-------- Data provided

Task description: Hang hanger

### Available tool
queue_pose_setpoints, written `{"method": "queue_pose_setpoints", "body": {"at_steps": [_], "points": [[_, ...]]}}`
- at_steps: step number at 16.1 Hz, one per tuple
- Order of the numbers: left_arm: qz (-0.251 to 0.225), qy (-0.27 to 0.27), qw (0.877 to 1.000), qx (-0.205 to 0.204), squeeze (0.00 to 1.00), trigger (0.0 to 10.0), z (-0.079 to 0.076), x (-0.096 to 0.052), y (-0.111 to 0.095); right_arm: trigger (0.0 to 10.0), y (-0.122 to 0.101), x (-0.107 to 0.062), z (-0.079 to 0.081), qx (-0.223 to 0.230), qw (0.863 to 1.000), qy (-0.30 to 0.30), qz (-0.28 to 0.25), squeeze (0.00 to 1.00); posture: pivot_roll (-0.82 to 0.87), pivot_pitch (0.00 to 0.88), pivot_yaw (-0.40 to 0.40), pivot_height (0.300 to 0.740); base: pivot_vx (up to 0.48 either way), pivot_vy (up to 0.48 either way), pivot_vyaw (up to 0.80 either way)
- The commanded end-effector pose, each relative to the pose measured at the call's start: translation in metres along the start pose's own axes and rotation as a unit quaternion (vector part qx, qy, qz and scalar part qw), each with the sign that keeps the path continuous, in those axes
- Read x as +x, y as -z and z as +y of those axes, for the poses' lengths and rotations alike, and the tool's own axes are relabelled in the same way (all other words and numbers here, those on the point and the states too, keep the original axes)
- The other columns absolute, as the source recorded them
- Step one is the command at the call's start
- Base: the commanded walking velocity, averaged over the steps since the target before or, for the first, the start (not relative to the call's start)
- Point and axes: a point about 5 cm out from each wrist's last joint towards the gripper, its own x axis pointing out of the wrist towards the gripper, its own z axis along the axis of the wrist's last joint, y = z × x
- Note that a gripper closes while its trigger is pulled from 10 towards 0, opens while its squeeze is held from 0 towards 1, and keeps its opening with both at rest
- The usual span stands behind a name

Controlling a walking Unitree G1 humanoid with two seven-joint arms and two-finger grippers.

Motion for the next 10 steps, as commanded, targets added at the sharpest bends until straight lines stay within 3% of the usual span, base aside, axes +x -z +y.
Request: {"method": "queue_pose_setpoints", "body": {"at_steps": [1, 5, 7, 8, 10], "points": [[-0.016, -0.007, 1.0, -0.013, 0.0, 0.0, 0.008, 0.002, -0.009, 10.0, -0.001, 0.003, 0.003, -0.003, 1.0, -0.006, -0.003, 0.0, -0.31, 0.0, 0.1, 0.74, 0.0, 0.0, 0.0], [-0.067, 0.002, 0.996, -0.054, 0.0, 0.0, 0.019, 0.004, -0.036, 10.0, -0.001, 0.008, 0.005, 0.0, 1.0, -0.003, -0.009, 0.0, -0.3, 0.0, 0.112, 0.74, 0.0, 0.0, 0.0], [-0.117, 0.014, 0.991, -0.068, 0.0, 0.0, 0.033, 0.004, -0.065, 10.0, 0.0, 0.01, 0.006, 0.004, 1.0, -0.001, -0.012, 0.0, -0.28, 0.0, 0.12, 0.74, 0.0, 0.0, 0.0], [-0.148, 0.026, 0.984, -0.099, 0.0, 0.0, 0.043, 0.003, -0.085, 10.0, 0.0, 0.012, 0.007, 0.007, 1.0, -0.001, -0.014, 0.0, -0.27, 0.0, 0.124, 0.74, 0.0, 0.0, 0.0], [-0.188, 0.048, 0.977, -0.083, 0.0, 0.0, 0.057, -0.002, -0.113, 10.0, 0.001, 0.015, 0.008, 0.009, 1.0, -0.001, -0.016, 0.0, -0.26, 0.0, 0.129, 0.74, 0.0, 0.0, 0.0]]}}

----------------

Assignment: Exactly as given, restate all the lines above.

Response to the task:
Task description: Hang hanger

### Available tool
queue_pose_setpoints, written `{"method": "queue_pose_setpoints", "body": {"at_steps": [_], "points": [[_, ...]]}}`
- at_steps: step number at 16.1 Hz, one per tuple
- Order of the numbers: left_arm: qz (-0.251 to 0.225), qy (-0.27 to 0.27), qw (0.877 to 1.000), qx (-0.205 to 0.204), squeeze (0.00 to 1.00), trigger (0.0 to 10.0), z (-0.079 to 0.076), x (-0.096 to 0.052), y (-0.111 to 0.095); right_arm: trigger (0.0 to 10.0), y (-0.122 to 0.101), x (-0.107 to 0.062), z (-0.079 to 0.081), qx (-0.223 to 0.230), qw (0.863 to 1.000), qy (-0.30 to 0.30), qz (-0.28 to 0.25), squeeze (0.00 to 1.00); posture: pivot_roll (-0.82 to 0.87), pivot_pitch (0.00 to 0.88), pivot_yaw (-0.40 to 0.40), pivot_height (0.300 to 0.740); base: pivot_vx (up to 0.48 either way), pivot_vy (up to 0.48 either way), pivot_vyaw (up to 0.80 either way)
- The commanded end-effector pose, each relative to the pose measured at the call's start: translation in metres along the start pose's own axes and rotation as a unit quaternion (vector part qx, qy, qz and scalar part qw), each with the sign that keeps the path continuous, in those axes
- Read x as +x, y as -z and z as +y of those axes, for the poses' lengths and rotations alike, and the tool's own axes are relabelled in the same way (all other words and numbers here, those on the point and the states too, keep the original axes)
- The other columns absolute, as the source recorded them
- Step one is the command at the call's start
- Base: the commanded walking velocity, averaged over the steps since the target before or, for the first, the start (not relative to the call's start)
- Point and axes: a point about 5 cm out from each wrist's last joint towards the gripper, its own x axis pointing out of the wrist towards the gripper, its own z axis along the axis of the wrist's last joint, y = z × x
- Note that a gripper closes while its trigger is pulled from 10 towards 0, opens while its squeeze is held from 0 towards 1, and keeps its opening with both at rest
- The usual span stands behind a name

Controlling a walking Unitree G1 humanoid with two seven-joint arms and two-finger grippers.

Motion for the next 10 steps, as commanded, targets added at the sharpest bends until straight lines stay within 3% of the usual span, base aside, axes +x -z +y.
Request: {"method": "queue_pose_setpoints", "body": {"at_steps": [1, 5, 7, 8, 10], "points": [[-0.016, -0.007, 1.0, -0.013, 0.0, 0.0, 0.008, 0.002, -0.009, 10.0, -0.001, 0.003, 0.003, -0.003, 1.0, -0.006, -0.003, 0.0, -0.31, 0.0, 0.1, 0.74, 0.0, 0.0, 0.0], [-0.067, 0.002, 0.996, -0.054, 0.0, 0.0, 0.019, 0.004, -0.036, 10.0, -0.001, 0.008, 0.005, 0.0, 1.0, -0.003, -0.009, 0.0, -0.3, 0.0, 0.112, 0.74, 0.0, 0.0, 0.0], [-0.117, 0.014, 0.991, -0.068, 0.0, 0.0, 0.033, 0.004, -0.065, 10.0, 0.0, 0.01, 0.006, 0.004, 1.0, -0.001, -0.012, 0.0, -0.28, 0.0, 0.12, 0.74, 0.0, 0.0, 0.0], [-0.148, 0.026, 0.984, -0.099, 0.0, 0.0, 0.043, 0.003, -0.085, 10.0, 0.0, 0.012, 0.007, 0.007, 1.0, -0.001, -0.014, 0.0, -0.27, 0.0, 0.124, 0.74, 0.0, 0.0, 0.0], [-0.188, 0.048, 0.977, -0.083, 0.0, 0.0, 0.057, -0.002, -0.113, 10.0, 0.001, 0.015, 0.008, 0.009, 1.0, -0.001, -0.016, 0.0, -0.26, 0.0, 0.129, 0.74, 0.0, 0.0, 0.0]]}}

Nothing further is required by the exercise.